Music is a big throughline in your work. Is it difficult to make live performance translate on camera?
Music can be shot in a way that can kill it, really elevate it. There are going to be 23 performances on the Grammys. We might not get them all right because we’ve only got very limited rehearsal time with each one. But it’s a funny show. I cannot think of another one where you’ve got that amount of pressure of viewers. And I know [viewership] is going to be down 40, 50 or 60 percent. I’m aware of that, but I just hope people realize that that’s partly because we’re watching television so differently. My daughter isn’t growing up in a world where she’s asking what time Peppa Pig is on. She’s going, “Hey, Dad, I’d like to watch Peppa Pig right now.”
There’s this recurring press narrative that James wants to move back to the U.K. How do you feel about life in L.A.?
I really like living here, and those stories were blown out of proportion. It was one interview, and it was more to be nice about England because he was talking to an English tabloid. James was like, “I love it. I miss everybody!” Suddenly it’s everywhere that we’re moving home. It was news to me, and he’s my best mate.
What was the reaction back home to you both booking Prince Harry?

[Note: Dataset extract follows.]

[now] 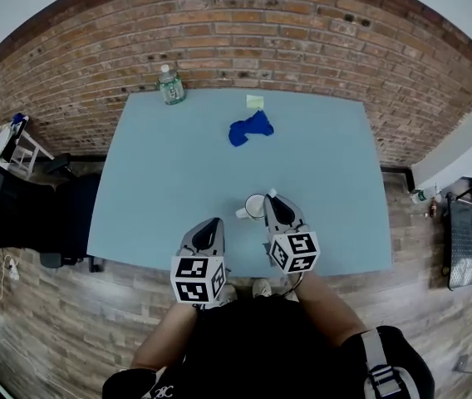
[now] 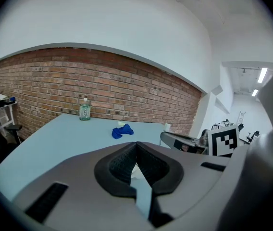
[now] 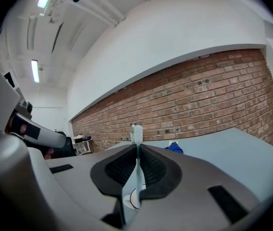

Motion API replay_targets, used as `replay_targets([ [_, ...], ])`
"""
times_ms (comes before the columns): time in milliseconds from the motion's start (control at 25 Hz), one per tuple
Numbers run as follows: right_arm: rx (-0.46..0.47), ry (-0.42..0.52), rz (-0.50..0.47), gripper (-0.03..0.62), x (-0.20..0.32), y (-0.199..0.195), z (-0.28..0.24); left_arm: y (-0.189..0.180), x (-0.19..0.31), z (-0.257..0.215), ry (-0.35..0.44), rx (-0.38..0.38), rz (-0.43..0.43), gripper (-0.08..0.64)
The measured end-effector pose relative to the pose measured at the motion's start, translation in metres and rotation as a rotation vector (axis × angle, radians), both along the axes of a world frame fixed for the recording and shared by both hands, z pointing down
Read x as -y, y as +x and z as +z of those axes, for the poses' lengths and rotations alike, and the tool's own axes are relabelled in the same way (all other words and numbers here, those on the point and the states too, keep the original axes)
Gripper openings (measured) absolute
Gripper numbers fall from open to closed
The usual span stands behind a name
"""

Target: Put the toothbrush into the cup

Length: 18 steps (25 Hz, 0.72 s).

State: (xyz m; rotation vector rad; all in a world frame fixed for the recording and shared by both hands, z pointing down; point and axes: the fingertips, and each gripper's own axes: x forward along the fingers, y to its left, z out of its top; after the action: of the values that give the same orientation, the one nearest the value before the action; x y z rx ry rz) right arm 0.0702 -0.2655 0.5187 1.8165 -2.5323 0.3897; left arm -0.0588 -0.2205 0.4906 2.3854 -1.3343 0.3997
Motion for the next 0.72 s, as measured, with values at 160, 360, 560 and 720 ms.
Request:
replay_targets([
  [160, 0.024, -0.016, -0.012, 0.037, 0.013, 0.003, 0.006, -0.004, -0.004, 0.002, -0.004, 0.013, -0.019, 0.008],
  [360, 0.023, -0.072, -0.03, 0.037, 0.019, 0.0, 0.024, -0.008, -0.004, 0.0, 0.0, 0.02, -0.04, 0.008],
  [560, 0.007, -0.127, -0.037, 0.037, 0.021, -0.005, 0.045, -0.009, -0.005, 0.0, 0.001, 0.027, -0.054, 0.008],
  [720, -0.014, -0.186, -0.012, 0.037, 0.027, -0.003, 0.064, -0.012, -0.004, 0.002, -0.002, 0.035, -0.069, 0.008],
])
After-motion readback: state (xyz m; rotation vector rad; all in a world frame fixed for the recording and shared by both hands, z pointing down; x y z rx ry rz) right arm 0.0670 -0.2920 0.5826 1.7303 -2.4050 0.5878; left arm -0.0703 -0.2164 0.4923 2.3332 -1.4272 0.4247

I think people saw him for who he is, which is a really lovely, good guy. I felt like the piece spoke for itself. It reminded everybody that there is a real person behind those sometimes-unfair headlines. I like that we dropped it and no one knew it was coming. There was so much talk about other shows that Harry and Meghan [Markle] were doing. We didn’t even tease it. We just put it out on a random Thursday night, and then everyone woke up the next morning going, “What?”
That clip was unavoidable for days. [Not unlike Oprah Winfrey’s CBS special that dropped March 7 to huge ratings, after this interview took place.]
James gets anecdotes and nuggets you’re not used to hearing from people. We were finding out stuff that Prince Harry has never spoken about — stuff no member of the royal family speaks about. It’s a great credit to James as an interviewer. And I’ve known Harry for three or four years. I’ve always really enjoyed my time with him. He gave us some really quality time that day. And I do always call him Prince Harry. (Laughs.) I still keep the respect.
I know you’ve got to go, but can you tell me if we’re going to see that Friends reunion, which you’re producing?
Who knows! I’m excited for it, but I’ve got to get through the Grammys first.
Interview edited for length and clarity.